L’initiative des dirigeants de la Cgt fut approuvée par Fo, l’Unsa. Chérèque, lui, donnait tout son sens à la démarche de Thibault en appelant, sans détour, à l’arrêt de la lutte. Mais le coup de poignard n’avait pas encore terrassé les travailleurs et le combat pour le retrait du plan gouvernemental, à la Ratp et à la Sncf. Quant à Edf et Gdf, les fédérations syndicales ont limité leur appel à la grève au 14 novembre avec ce commentaire du porte-parole de la Cgt : « On ne va pas faire grève sur 24 heures pendant des jours et des jours. Il peut très bien y avoir des débrayages ponctuels d'une heure avec manifestation devant les préfectures. »


 

Malgré l’énorme pression exercée sur les grévistes, la grève continue.


Les bonzes syndicaux n’ont eu de cesse de distiller le doute sur la possibilité de faire échec au gouvernement. Le 17 novembre (4ème jour consécutif de grève) c’est une mise en garde qu’ils adressaient aux travailleurs en lutte : « Il est de notre responsabilité de considérer précisément l’état de mobilisation qui, si elle est de très haut niveau dans certains secteurs n’est pour autant pas de niveau égal sur l’ensemble des secteurs de l’entreprise et d’inviter les salariés à prendre en compte l’état de la mobilisation, mesurer notre capacité à remettre en cause l’ensemble des éléments de la réforme… » (Cgt-Ratp)

Le Ps et le Pcf ont approuvé les directions des syndicats.

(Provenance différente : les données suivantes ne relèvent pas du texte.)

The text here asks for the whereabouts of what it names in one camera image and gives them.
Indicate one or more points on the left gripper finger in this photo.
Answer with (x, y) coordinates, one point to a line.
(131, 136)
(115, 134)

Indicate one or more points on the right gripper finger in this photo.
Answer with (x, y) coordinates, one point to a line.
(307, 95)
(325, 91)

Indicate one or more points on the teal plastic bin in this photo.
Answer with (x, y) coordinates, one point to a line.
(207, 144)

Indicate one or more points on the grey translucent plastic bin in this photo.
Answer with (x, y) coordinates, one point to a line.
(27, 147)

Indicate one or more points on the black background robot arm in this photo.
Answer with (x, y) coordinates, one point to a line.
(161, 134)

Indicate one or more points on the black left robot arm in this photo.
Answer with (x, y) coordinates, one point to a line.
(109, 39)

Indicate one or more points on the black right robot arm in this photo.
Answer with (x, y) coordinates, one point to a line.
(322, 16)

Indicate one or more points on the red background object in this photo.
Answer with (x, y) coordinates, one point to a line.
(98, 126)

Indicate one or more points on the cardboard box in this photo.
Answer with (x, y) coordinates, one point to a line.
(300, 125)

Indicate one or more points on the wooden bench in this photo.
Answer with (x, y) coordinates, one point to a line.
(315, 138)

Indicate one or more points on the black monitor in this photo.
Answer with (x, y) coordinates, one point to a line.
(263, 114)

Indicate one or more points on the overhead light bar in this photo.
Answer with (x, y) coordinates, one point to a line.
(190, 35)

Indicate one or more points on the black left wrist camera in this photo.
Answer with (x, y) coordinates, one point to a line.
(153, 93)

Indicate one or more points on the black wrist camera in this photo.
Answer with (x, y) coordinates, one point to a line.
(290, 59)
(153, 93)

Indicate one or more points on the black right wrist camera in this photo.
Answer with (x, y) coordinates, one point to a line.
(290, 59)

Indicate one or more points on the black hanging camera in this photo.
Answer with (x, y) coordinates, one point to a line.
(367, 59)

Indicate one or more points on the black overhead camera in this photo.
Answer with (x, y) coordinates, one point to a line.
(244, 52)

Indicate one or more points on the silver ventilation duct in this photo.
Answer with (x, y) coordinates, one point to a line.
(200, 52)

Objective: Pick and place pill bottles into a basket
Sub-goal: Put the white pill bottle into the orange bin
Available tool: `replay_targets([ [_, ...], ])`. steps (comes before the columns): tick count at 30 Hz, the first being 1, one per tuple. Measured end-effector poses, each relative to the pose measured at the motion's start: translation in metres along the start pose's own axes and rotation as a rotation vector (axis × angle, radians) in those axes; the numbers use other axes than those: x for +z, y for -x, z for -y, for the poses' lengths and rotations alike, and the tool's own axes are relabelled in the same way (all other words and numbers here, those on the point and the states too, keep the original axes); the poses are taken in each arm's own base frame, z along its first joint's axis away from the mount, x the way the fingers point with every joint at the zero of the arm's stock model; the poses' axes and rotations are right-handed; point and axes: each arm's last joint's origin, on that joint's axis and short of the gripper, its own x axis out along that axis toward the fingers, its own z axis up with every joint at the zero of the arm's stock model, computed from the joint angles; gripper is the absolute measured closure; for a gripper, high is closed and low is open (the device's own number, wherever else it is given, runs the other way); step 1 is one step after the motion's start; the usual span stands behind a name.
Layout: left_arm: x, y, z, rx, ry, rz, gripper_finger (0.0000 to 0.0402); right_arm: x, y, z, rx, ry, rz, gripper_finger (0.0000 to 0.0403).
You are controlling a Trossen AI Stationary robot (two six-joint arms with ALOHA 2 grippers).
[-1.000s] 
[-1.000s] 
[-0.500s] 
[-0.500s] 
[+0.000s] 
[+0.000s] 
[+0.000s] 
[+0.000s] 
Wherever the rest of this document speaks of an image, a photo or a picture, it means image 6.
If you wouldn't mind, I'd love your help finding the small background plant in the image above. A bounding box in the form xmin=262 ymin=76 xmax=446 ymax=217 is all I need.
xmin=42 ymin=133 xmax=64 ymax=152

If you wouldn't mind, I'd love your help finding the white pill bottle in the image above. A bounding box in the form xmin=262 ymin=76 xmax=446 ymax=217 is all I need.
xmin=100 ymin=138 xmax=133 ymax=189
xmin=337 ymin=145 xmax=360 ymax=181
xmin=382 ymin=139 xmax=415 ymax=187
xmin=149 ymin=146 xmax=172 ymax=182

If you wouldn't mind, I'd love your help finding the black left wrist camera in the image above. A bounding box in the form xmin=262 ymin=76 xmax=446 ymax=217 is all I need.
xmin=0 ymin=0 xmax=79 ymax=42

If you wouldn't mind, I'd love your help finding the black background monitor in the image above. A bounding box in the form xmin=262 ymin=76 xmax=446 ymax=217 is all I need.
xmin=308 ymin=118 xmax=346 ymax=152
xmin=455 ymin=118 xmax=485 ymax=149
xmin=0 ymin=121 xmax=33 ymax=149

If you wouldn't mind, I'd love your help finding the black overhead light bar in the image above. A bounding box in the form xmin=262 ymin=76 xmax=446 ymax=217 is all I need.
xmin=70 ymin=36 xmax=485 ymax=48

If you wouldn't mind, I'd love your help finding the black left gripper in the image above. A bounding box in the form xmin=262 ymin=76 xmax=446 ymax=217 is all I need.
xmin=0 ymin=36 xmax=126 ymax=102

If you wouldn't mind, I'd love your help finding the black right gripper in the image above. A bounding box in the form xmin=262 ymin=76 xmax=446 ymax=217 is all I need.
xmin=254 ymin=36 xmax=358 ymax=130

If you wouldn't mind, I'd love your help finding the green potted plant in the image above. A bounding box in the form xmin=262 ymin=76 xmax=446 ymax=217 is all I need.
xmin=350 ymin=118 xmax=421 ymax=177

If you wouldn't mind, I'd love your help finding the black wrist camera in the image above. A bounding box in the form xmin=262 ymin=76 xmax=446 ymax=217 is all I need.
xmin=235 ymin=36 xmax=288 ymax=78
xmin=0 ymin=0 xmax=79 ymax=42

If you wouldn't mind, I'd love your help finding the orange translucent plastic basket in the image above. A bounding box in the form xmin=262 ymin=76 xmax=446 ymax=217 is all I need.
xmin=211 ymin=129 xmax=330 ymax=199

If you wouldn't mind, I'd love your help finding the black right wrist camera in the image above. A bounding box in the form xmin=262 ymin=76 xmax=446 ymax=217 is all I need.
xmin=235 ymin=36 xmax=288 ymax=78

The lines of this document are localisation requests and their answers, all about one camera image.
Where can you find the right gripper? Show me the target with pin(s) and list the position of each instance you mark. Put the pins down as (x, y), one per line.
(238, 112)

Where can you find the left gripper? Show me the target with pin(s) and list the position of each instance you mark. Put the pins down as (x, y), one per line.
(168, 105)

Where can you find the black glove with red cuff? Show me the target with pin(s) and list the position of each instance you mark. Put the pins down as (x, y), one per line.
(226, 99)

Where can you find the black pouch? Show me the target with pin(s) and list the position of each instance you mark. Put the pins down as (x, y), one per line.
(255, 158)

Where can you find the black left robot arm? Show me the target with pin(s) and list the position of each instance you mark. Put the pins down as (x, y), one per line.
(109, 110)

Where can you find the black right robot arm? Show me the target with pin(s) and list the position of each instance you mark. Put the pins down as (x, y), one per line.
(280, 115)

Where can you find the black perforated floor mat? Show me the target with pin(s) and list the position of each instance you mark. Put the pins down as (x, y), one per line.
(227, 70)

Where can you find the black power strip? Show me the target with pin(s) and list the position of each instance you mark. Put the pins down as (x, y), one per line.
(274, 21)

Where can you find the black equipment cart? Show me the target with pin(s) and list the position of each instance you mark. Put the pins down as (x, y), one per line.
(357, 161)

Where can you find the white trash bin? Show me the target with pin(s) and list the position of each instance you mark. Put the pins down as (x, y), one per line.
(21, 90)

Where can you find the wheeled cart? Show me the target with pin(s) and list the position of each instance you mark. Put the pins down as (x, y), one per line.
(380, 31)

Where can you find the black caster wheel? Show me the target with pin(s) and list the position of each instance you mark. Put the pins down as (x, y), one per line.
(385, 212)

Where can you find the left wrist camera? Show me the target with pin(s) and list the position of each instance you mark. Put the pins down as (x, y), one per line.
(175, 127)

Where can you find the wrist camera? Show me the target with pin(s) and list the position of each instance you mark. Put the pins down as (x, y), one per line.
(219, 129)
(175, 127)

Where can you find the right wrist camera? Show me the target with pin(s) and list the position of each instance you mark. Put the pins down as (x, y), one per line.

Le Ps, répétant que « la réforme des régimes spéciaux est nécessaire », demandait, le 14 novembre au matin, qu’« on en termine dès ce soir avec la grève », alors que les médias, au carré, étaient mobilisés pour déverser leur haine de classe contre les travailleurs parce qu’ils combattaient pour défendre leurs droits !

Les grévistes ont résisté à cette coalition et au travail de sape. Leur volonté s’est exprimée de façon tranchée, dans les résolutions adoptées.

3 exemples :

A Nation (L2), les grévistes votaient, le 14, une « résolution adressée aux bureaux syndicaux de la Ratp et aux dirigeants syndicaux : 1) Pas de concertation, pas de négociation 2) Bureaux syndicaux de la Ratp et dirigeants syndicaux, appelez à la grève générale dans l’unité des syndicats et des travailleurs jusqu’au retrait du projet du gouvernement. »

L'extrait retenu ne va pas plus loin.